Le stanze di Gaia

Farfalle

Finalmente Firenze è tornata bella, così più fresca e scura. Umida, oggi, dopo giorni di secca. Era quasi fresco da rimettere le calze; ma domani, domani ormai. Insomma dopo questa ritrovata pace con la città – e dopo il pascoliano Chiù – sono andata incontro a un amico. Sotto un impossibile sequenza musicale abbiamo parlato e bevuto, nel locale che da vuoto si riempiva. Quando sono arrivati i vassoi di cibo noi abbiamo agguantato qualche triangolo di schiacciata e siamo usciti. Le strade verso la stazione le abbiamo tagliate in motorino, contro la luce striata di negozi e nell’aria autunnale della sera; ma per qualche ragione sembrava estate e ne ero felice. Forse l’eco del mio Long island ice tea di gusto vermontiano o forse la gamba nuda attraverso il primobuio, non so.
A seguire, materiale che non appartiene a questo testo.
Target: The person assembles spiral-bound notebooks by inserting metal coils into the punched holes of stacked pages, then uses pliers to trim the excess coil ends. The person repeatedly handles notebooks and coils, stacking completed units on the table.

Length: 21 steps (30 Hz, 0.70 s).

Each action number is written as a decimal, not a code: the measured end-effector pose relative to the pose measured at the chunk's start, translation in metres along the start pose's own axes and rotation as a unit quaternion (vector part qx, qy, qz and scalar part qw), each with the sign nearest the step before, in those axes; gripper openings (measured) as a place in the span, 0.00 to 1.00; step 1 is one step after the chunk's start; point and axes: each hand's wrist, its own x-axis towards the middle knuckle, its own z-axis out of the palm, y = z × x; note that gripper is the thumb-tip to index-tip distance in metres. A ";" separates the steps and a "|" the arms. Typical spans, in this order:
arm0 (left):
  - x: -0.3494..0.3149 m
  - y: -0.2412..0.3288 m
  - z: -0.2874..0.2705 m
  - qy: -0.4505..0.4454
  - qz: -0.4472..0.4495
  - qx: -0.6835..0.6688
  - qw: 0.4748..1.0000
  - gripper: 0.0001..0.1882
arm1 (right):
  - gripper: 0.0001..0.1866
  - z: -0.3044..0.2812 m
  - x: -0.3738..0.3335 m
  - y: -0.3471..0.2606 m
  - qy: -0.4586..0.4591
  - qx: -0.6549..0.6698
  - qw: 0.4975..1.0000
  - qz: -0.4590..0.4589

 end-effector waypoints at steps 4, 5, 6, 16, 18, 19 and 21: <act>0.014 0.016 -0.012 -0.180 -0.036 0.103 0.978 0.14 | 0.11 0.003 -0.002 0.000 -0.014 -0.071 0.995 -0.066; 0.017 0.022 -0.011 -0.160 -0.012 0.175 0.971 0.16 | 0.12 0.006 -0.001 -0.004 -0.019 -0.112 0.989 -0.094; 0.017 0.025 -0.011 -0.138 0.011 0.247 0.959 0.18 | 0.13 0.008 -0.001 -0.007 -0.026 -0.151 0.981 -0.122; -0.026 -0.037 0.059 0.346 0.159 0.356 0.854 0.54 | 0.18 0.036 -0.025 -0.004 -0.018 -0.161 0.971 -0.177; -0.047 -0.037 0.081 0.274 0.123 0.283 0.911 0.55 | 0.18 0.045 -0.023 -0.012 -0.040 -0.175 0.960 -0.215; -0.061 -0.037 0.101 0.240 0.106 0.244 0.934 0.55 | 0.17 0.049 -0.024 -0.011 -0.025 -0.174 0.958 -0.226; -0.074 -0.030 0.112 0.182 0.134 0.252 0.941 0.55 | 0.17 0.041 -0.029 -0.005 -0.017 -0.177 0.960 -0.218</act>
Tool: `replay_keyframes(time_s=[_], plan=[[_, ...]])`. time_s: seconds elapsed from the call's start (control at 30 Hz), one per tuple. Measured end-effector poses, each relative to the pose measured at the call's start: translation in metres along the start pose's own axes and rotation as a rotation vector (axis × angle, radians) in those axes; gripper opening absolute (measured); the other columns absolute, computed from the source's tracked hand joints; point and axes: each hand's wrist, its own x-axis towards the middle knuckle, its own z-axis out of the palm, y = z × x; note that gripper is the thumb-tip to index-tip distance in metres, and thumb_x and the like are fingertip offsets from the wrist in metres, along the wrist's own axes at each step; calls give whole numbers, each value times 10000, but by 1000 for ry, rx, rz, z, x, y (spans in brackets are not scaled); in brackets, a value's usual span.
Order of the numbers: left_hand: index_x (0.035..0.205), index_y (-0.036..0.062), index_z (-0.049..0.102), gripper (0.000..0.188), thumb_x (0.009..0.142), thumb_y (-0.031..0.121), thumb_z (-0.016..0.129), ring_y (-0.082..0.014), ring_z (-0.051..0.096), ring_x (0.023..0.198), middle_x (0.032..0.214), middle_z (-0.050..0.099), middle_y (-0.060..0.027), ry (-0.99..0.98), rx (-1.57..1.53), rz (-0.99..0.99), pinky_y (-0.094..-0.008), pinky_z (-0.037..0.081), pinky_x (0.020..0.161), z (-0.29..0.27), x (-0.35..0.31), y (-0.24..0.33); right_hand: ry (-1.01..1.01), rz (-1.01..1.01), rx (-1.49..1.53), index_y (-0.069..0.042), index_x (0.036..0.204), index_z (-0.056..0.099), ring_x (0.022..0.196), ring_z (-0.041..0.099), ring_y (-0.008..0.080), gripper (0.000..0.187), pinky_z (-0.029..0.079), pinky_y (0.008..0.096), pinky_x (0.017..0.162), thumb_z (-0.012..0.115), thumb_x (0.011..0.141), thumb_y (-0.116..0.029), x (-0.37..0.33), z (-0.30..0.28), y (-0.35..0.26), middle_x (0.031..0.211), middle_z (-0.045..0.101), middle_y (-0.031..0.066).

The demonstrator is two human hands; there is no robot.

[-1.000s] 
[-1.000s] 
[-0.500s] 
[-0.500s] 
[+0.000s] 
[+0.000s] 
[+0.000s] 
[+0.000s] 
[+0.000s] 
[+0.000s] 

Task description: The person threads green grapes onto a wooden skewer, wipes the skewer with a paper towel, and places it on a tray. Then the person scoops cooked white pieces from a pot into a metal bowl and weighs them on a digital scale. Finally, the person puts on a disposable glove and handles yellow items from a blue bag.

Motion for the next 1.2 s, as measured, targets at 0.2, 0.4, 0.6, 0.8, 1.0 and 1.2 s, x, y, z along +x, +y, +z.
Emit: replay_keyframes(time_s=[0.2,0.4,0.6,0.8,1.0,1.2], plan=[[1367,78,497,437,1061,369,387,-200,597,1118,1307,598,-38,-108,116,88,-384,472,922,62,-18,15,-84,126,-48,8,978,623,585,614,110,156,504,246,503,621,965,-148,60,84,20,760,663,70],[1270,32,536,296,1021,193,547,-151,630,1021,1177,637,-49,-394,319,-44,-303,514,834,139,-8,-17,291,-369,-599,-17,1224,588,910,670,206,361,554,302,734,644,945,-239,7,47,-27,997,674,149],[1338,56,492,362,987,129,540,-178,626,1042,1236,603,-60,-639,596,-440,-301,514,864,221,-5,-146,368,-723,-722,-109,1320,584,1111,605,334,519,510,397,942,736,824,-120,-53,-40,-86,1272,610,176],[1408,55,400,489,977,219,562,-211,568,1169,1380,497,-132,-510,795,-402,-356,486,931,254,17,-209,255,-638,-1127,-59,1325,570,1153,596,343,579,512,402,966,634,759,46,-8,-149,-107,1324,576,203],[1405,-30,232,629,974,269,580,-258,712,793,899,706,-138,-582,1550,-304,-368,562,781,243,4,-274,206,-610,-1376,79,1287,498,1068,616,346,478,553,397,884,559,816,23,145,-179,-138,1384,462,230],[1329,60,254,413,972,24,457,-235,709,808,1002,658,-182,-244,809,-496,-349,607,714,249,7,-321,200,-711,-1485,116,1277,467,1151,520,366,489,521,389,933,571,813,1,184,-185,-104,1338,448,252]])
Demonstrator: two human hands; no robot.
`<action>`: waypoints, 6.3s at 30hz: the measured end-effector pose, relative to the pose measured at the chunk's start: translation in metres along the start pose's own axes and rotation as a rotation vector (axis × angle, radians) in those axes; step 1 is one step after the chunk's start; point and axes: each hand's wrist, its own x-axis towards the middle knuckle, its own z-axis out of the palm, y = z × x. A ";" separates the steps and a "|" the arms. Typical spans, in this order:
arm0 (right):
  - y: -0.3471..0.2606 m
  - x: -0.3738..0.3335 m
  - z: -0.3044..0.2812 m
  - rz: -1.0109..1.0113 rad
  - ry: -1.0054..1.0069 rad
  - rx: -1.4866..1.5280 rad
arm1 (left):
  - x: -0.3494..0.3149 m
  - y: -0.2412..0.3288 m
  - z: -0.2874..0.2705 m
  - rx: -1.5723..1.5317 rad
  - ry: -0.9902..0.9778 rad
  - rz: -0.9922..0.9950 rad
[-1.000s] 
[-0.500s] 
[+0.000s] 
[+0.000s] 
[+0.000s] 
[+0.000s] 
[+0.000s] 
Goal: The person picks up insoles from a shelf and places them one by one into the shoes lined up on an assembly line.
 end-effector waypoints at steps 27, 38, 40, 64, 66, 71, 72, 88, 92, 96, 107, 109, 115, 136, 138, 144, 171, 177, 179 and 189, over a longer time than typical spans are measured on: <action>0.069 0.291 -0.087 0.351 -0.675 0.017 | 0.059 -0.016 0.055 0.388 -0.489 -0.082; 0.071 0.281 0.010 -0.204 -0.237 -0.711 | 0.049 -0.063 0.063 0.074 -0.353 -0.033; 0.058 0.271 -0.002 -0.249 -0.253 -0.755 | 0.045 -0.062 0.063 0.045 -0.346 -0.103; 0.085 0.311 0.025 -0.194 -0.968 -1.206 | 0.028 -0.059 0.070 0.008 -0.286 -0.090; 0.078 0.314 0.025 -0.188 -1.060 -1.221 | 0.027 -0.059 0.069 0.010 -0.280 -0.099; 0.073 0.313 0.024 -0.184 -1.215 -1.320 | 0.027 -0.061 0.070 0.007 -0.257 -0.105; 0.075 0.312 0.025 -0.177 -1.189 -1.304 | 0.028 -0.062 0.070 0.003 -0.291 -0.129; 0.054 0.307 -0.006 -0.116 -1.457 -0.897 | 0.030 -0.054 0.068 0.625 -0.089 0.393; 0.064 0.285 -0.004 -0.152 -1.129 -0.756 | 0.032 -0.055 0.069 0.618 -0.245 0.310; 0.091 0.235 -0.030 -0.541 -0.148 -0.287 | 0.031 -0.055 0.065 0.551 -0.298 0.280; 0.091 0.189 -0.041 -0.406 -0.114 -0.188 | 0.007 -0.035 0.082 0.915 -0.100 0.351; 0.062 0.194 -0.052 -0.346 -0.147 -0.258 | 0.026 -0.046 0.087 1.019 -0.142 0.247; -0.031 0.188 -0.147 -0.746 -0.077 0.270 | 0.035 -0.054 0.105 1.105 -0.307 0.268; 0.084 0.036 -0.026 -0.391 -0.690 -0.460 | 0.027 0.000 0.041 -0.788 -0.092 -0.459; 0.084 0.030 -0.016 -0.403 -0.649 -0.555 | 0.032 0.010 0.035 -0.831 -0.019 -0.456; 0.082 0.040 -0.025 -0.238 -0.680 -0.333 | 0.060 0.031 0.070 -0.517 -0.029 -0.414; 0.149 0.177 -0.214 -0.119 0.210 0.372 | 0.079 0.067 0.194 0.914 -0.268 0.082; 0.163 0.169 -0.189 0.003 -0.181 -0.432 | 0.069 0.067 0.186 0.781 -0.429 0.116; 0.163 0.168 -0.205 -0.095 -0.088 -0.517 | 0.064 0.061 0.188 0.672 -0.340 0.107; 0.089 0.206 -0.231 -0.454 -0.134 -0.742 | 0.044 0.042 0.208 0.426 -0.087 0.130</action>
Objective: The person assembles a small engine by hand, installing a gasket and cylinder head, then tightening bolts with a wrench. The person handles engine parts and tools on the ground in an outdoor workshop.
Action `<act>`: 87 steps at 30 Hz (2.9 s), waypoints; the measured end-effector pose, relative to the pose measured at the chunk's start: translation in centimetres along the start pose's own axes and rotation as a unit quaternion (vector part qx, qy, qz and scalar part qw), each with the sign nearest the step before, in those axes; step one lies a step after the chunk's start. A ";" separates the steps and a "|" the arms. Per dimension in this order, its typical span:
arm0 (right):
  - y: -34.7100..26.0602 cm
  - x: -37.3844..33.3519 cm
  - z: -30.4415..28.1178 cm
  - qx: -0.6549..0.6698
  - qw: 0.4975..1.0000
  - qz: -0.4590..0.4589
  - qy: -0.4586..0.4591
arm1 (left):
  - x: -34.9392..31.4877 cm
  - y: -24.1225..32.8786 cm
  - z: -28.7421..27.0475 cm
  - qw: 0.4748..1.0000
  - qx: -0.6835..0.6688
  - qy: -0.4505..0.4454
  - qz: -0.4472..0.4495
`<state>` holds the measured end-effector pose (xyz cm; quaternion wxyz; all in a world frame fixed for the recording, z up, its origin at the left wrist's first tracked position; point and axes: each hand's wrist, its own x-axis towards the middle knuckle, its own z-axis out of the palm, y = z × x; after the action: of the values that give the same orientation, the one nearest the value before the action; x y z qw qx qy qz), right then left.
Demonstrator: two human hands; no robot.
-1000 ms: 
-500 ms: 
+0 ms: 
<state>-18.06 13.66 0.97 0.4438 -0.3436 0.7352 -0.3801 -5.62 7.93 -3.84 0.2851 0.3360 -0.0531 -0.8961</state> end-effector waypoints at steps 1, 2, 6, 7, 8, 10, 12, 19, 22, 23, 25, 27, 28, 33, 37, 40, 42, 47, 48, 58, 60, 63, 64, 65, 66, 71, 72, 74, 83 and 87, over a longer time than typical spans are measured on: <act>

Come d’estate, ho camminato un po’ storta verso il treno, mi sono seduta ondeggiante al mio posto, ho appoggiato la testa e mi sono sentita preda d’un tepore morbido e dolcino, buono. L’occhio era di sicuro lucido e vago, alcune farfalle mi volavano nel cervello e la gente insolitamente non mi disturbava. Ho cominciato allora ad ascoltare quel disco di Shirley Horn: di colpo mi sono ritrovata nel salotto di sotto a Stewart, sdraiata sul divano, vestita d’arancione e semiaddormentata, poca gente intorno e i capelli tutti giù giù sulla faccia – la sensazione di fine della festa, dell’estate, di tutto. Piangiucchiavo a tratti, a tratti dormivo. Qualcuno che ogni tanto veniva lì, si chinava su di me e mi diceva qualcosa. Pezzetti di sorrisi o angoli di mani. E le stesse farfalle, ma di più, che mi volavano nella testa.